What the task requires >> Within the data below, find the string "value" and return each line where it occurs.

====

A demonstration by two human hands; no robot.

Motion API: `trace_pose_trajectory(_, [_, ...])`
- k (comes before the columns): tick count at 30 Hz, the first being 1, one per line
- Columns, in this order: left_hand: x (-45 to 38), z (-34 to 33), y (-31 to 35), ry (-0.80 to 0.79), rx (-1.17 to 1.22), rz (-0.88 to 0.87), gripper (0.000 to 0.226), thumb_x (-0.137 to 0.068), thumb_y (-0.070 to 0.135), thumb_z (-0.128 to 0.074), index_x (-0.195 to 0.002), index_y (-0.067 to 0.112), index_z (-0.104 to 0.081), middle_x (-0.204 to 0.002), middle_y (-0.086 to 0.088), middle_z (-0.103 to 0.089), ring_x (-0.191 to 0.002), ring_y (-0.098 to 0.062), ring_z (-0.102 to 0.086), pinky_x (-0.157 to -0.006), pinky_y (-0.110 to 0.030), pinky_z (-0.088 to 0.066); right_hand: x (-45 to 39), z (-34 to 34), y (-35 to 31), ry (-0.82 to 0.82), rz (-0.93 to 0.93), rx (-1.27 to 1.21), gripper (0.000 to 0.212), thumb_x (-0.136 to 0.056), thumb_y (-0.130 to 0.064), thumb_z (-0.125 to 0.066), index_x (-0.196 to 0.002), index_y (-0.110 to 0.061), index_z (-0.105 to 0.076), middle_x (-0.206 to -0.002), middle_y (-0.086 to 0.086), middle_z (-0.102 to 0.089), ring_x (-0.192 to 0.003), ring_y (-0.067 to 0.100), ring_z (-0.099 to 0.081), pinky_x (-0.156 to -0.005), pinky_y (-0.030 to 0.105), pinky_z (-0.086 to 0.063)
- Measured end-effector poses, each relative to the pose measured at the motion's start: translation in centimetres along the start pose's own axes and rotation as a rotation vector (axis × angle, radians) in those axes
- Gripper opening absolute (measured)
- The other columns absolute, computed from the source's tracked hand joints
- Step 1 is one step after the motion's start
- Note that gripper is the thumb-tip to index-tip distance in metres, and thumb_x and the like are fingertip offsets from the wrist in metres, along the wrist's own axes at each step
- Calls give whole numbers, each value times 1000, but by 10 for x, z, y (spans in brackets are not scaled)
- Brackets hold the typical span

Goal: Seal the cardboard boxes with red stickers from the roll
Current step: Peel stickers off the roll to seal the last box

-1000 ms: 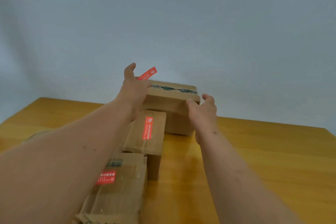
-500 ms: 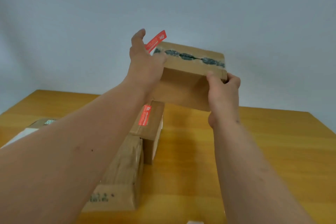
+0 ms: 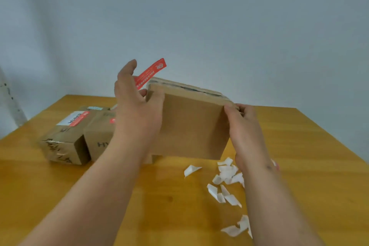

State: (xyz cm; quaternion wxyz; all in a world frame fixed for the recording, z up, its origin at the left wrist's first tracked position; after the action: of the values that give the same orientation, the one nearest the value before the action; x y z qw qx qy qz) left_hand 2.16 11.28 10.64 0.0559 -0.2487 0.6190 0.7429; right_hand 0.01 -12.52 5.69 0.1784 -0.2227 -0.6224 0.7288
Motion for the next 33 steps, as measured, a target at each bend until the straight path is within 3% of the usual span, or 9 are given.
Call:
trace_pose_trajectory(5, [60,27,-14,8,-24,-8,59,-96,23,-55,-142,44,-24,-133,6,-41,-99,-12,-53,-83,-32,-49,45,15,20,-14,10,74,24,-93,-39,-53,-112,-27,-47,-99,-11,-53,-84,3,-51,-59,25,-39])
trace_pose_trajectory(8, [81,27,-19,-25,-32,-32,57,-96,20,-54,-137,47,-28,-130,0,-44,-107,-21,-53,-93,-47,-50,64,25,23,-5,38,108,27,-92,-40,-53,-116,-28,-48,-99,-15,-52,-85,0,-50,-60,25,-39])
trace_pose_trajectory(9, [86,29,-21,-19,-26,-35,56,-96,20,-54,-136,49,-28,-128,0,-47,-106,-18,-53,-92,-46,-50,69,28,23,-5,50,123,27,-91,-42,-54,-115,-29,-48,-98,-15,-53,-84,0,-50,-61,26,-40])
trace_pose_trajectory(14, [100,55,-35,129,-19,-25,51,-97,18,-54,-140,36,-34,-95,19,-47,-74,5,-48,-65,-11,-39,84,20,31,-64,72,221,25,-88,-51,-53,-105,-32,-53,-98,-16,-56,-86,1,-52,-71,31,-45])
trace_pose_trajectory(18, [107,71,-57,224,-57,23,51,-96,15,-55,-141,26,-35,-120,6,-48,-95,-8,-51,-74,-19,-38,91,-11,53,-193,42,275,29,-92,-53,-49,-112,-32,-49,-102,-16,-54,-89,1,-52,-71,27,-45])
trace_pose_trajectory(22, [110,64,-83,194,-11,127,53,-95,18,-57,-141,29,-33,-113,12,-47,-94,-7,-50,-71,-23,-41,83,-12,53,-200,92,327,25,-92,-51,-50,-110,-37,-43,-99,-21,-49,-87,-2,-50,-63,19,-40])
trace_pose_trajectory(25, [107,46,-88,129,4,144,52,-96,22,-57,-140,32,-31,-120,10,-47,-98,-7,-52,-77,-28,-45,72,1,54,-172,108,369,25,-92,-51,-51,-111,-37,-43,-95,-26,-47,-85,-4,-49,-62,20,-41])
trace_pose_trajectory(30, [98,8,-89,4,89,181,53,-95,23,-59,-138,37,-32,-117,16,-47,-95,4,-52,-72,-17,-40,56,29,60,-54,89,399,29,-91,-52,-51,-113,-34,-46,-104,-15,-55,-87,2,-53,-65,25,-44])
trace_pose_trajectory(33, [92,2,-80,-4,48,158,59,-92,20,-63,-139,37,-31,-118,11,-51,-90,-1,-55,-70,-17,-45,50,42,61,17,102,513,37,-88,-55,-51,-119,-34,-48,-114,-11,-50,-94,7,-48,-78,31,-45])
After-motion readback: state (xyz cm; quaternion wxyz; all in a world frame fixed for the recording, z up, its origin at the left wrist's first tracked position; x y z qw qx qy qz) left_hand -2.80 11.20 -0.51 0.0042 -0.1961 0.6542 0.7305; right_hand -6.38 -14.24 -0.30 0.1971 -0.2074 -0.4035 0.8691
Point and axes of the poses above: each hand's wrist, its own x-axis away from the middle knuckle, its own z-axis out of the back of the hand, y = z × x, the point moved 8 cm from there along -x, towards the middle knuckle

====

Solution for this task >>
- Calls give whole numbers, each value times 1000, but by 10 for x, z, y (spans in brackets are not scaled)
State: (xyz cm; quaternion wxyz; all in a world frame fixed for the recording, z up, its origin at the left wrist's first tracked position; after the action: of the values that give the same orientation, the one nearest the value before the action; x y z qw qx qy qz) left_hand 2.16 11.28 10.64 0.0559 -0.2487 0.6190 0.7429; right_hand 0.01 -12.52 5.69 0.1784 -0.2227 -0.6224 0.7288

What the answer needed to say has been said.